> [Your instructions]:
Although the data below holds other lines too, output only those from the line with "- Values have" up to and including the line with "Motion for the", exactly as they appear.

> [Exercise data]:
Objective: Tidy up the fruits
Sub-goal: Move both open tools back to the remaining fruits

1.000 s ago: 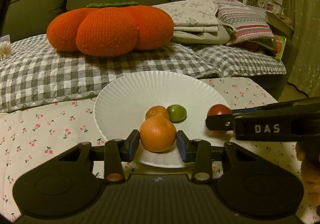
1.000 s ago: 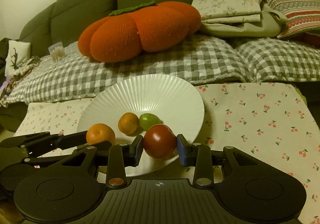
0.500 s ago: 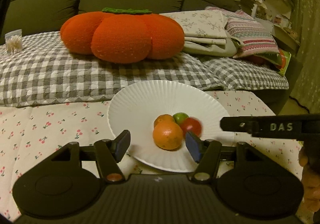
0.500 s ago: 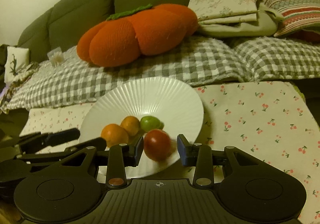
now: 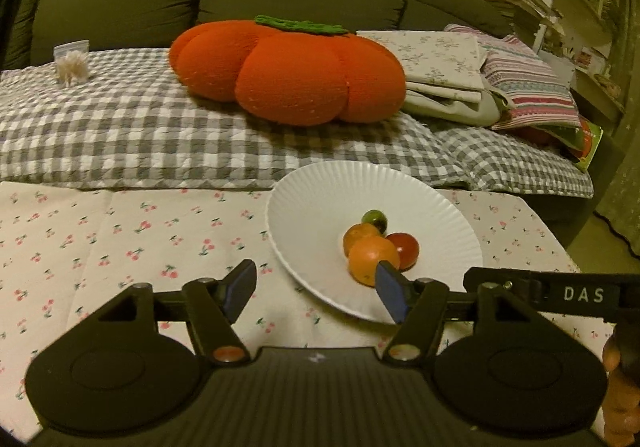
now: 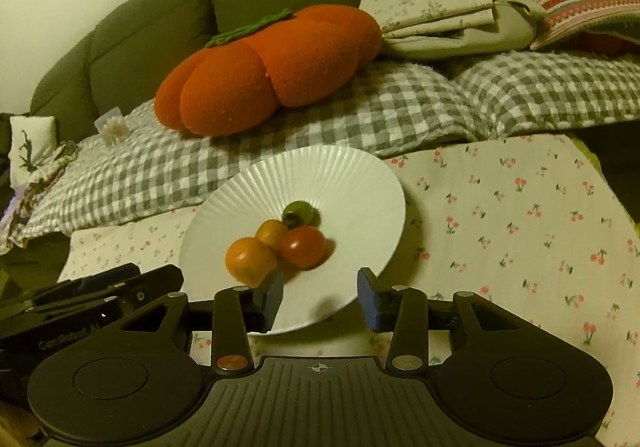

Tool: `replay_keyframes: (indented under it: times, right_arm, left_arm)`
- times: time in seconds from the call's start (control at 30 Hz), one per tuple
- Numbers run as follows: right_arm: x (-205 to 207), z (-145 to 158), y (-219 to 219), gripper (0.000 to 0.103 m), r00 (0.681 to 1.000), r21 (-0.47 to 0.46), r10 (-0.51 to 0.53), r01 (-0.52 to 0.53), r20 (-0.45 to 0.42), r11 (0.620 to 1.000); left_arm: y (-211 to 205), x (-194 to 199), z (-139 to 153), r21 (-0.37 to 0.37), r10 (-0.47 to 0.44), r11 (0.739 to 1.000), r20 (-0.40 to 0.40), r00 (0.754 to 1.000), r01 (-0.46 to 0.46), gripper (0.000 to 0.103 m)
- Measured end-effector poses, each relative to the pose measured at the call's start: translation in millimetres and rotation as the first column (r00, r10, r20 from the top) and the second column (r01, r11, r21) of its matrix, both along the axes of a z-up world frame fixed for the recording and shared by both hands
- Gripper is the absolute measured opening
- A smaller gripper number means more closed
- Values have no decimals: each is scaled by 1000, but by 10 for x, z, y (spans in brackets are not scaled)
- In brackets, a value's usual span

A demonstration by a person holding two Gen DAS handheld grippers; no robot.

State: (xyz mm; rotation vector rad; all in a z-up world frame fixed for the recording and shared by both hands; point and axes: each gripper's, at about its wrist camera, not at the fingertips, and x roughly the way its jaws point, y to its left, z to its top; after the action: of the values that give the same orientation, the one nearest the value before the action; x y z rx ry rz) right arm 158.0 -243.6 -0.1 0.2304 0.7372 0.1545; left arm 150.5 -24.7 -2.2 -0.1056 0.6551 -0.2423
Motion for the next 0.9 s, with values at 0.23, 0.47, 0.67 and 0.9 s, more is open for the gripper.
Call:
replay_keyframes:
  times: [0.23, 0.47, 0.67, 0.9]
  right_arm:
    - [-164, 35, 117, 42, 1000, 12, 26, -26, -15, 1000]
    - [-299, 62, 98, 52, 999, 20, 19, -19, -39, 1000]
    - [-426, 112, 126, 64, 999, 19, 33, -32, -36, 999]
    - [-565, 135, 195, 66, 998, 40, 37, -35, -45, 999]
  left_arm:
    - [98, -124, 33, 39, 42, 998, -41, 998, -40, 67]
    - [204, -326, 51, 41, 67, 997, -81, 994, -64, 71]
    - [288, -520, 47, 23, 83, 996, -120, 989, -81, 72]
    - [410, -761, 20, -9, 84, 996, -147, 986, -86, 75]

> [Solved exercise]:
- Values have no decimals: each is scaled by 1000, but by 10 for x, z, y (spans in brackets are not scaled)
- In brackets, a value's usual span

A demonstration by a person holding two Gen DAS handheld grippers; no robot.

State: (xyz mm; rotation vector rad; all in a z-up world frame fixed for the recording and shared by both hands; point and axes: each gripper's, at about its wrist camera, not at the fingertips, and x roughly the way its jaws point, y to its left, z to its top; after the action: of the values that give the same orientation, the one nearest the value before the action; x y z rx ry rz) right arm 158.0 -243.6 -0.1 0.2304 0.7372 0.1545; left arm 150.5 -24.7 -2.2 -0.1056 0.6551 -0.2423
Motion for the next 0.9 s, with values at 0.23, 0.47, 0.67 and 0.9 s, more is open for the gripper.

No further output is required.